Los mesías libertadores de la humanidad, los profetas de la ira de Dios y los apóstoles de las soluciones mágicas deberían, en buena ley e inteligente norma, estar prohibidos por decreto; como sanción ejemplarizadora para todos quizá bastara con caparlos (con dos piedras o con unas tijeras de podar, a elección del reo). Hay un derecho natural que rige las conciencias y marca el acompasado vaivén del mundo, y cualquier otra ordenación ajena a su espíritu no es más cosa que reglamento traposo y, lo que es peor, capcioso. Al universo donde trata de vivir el hombre lo ahoga el reglamento, que es el arma preferida por quienes no quieren dar la cara.

No; ni la literatura ni casi nada debe tomarse en serio, porque lo que importa no es el triunfo, sino la salud del cuerpo y del alma. Lo que se debe tomar en serio es la actitud, el camino por el que se accede a la alegría que supone tener la cabeza clara y el corazón permeable. Un corazón de piedra pómez o de barro de alfarero no es un corazón, aunque sirva para bombear la sangre hasta los más misteriosos recovecos del organismo. Con un corazón de piedra pómez o de barro de alfarero se pueden ganar cuartos y hasta fingir el éxito ante los demás, pero la vida es otra cosa y hay que estar demasiado loco -o ser algo más estúpido de lo estrictamente necesario y aún admitido- para tragarse los propios embustes como si fueran píldoras de boticario.

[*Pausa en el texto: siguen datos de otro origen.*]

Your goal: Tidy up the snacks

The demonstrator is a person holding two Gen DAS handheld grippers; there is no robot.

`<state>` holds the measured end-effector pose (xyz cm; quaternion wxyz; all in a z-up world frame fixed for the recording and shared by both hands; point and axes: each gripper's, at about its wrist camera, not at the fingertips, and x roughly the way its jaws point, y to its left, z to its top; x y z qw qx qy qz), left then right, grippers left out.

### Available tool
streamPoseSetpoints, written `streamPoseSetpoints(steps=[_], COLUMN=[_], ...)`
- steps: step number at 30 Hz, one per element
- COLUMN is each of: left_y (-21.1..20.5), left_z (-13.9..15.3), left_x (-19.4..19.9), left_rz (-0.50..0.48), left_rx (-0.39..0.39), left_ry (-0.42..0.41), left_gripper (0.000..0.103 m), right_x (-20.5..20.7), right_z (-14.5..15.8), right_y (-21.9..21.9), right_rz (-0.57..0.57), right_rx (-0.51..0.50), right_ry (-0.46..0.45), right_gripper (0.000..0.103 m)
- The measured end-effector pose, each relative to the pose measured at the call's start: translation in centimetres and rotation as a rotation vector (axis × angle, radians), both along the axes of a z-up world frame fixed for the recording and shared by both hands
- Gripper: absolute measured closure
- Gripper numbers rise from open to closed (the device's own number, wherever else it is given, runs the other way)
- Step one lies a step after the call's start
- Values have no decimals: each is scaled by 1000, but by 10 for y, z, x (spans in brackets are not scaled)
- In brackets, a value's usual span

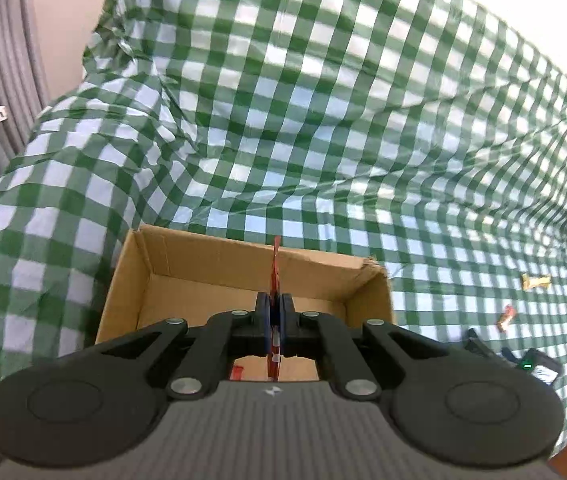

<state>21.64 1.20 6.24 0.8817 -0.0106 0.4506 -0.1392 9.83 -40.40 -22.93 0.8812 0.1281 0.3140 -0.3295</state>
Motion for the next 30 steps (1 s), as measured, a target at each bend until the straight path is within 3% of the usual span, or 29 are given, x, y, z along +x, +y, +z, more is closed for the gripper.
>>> streamPoseSetpoints(steps=[4, 10, 20, 30], left_y=[7, 6, -35, -60], left_z=[25, 41, 28, -3], left_x=[-32, -65, -90, -87], left_rz=[0, -27, -105, -108], left_rx=[-30, 4, 8, 63], left_ry=[-41, -47, 5, 80], left_gripper=[99, 99, 99, 99], right_x=[0, 0, 0, 0], right_z=[0, 0, 0, 0], right_y=[0, 0, 1, 0], right_rz=[0, 0, 0, -1], right_rx=[0, 0, 1, 9], right_ry=[0, 0, 0, -8], right_gripper=[0, 0, 0, 0])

La alegría es un don que se recibe, sí, pero también el trofeo que cobra su perseguidor aplicado. Al serio a ultranza y entre horas se le niega la alegría porque no es el triste profundo o de triste causa profunda -animal respetable- sino el falso triste solemne que se acicala con los ridículos afeites de las fuerzas vivas que, entrecomilladas, señalan todo cuanto la sociedad tiene de muerte, desolación y hastío. En España las cosas no tendrán arreglo mientras no se quiten de las Diputaciones Provinciales las macetas de sansevieras y dracenas de fonda de estación de ferrocarril que las adornan. No importa que un presidente de Diputación sea un sansirolé (y la prueba de que no importa es que el país no ha desaparecido), pero es grave el hecho de que aspire a contagiar sus aficiones al sufrido paisanaje, porque la salud suele ser consecuencia de la higiene.

Los enfermos del alma -omisión hecha de su oficio: los ambiciosos, los envidiosos, los belicosos y, en general los gobernantes, los atorrantes, y los magnates vestidos de domingo- son un castigo de los cielos, pero también los primeros paganos de su postura, que produce oleadas de carcajadas entre la afición honesta y alegre que se reconforta con las beneméritas ideas elementales e inmediatas. Todo es cuestión de llevar una vida higiénica y no negarse a bailar el agarrado y metiendo pierna, como Dios manda y alguna vez se hizo.